Robust 4D flow denoising using divergence-free wavelet transform


  • This article was presented in part at the 21st annual meeting of ISMRM, Salt Lake City, Utah, 2013, the annual meeting of ISBI, San Francisco, California, 2013, and the annual meeting of SCMR, San Francisco, California, 2013.



To investigate four-dimensional flow denoising using the divergence-free wavelet (DFW) transform and compare its performance with existing techniques.

Theory and Methods

DFW is a vector-wavelet that provides a sparse representation of flow in a generally divergence-free field and can be used to enforce “soft” divergence-free conditions when discretization and partial voluming result in numerical nondivergence-free components.
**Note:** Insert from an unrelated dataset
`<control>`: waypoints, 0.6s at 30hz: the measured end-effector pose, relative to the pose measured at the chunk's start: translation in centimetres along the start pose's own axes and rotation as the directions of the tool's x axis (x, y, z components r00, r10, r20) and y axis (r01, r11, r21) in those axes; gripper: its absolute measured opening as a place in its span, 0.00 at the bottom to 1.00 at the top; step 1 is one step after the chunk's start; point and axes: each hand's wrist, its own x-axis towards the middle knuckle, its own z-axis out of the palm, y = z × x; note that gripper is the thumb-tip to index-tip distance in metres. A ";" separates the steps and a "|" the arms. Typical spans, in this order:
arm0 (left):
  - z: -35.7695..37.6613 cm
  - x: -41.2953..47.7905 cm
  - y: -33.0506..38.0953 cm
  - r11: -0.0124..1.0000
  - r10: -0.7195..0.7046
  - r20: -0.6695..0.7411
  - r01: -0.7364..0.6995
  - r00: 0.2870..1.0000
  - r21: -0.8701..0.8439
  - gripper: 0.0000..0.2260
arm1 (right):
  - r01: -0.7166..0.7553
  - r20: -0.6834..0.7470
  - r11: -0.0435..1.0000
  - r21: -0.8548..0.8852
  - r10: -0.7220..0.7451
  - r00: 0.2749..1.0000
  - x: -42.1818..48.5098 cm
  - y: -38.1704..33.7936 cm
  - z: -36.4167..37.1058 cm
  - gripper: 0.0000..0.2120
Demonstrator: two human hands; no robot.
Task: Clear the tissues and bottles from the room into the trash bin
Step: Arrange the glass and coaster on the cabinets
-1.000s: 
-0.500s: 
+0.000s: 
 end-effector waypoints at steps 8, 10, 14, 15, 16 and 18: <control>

Efficient denoising is achieved by appropriate shrinkage of divergence-free wavelet and nondivergence-free coefficients. SureShrink and cycle spinning are investigated to further improve denoising performance.


DFW denoising was compared with existing methods on simulated and phantom data and was shown to yield better noise reduction overall while being robust to segmentation errors. The processing was applied to in vivo data and was demonstrated to improve visualization while preserving quantifications of flow data.


DFW denoising of four-dimensional flow data was shown to reduce noise levels in flow data both quantitatively and visually. Magn Reson Med 73:828–842, 2015. © 2014 Wiley Periodicals, Inc.